Book I
6. Chapter VI.
(continued)
The guests had been selected with a boldness and
discrimination in which the initiated recognised the
firm hand of Catherine the Great. Associated with such
immemorial standbys as the Selfridge Merrys, who were
asked everywhere because they always had been, the
Beauforts, on whom there was a claim of relationship,
and Mr. Sillerton Jackson and his sister Sophy (who
went wherever her brother told her to), were some of
the most fashionable and yet most irreproachable of
the dominant "young married" set; the Lawrence
Leffertses, Mrs. Lefferts Rushworth (the lovely widow),
the Harry Thorleys, the Reggie Chiverses and young
Morris Dagonet and his wife (who was a van der
Luyden). The company indeed was perfectly assorted,
since all the members belonged to the little inner group
of people who, during the long New York season,
disported themselves together daily and nightly with
apparently undiminished zest.
Forty-eight hours later the unbelievable had
happened; every one had refused the Mingotts' invitation
except the Beauforts and old Mr. Jackson and his sister.
The intended slight was emphasised by the fact that
even the Reggie Chiverses, who were of the Mingott
clan, were among those inflicting it; and by the
uniform wording of the notes, in all of which the writers
"regretted that they were unable to accept," without
the mitigating plea of a "previous engagement" that
ordinary courtesy prescribed.
New York society was, in those days, far too small,
and too scant in its resources, for every one in it
(including livery-stable-keepers, butlers and cooks) not
to know exactly on which evenings people were free;
and it was thus possible for the recipients of Mrs.

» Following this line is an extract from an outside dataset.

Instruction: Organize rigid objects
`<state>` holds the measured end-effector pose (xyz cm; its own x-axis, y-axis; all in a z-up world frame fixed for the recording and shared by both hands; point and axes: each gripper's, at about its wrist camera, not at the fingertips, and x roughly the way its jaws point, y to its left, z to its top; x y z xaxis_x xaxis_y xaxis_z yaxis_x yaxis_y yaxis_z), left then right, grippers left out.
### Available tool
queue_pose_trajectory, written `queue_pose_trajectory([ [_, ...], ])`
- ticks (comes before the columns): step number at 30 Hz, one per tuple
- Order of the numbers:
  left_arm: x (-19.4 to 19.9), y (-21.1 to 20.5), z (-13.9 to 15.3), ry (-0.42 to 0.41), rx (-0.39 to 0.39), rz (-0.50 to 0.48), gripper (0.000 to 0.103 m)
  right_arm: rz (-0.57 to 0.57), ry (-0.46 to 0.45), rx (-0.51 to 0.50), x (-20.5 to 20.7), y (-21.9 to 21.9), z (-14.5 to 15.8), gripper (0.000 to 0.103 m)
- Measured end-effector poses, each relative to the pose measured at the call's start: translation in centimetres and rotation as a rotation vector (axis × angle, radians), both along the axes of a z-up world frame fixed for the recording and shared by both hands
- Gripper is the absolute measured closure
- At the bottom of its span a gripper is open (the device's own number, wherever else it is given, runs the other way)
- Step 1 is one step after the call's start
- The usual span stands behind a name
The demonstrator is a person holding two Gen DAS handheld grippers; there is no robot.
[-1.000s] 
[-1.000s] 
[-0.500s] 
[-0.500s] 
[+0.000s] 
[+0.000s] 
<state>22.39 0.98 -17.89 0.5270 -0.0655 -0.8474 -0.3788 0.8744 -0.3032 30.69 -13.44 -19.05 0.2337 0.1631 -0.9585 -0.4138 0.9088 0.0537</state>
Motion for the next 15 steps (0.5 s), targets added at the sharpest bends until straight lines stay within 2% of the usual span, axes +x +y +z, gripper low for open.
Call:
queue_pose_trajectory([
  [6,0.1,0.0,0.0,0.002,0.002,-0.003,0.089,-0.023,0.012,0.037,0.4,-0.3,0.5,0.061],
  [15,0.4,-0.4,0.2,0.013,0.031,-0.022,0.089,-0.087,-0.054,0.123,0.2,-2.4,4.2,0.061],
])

Lovell Mingott's invitations to make cruelly clear their
determination not to meet the Countess Olenska.
The blow was unexpected; but the Mingotts, as their
way was, met it gallantly. Mrs. Lovell Mingott
confided the case to Mrs. Welland, who confided it to
Newland Archer; who, aflame at the outrage, appealed
passionately and authoritatively to his mother; who,
after a painful period of inward resistance and outward
temporising, succumbed to his instances (as she always
did), and immediately embracing his cause with an
energy redoubled by her previous hesitations, put on
her grey velvet bonnet and said: "I'll go and see Louisa
van der Luyden."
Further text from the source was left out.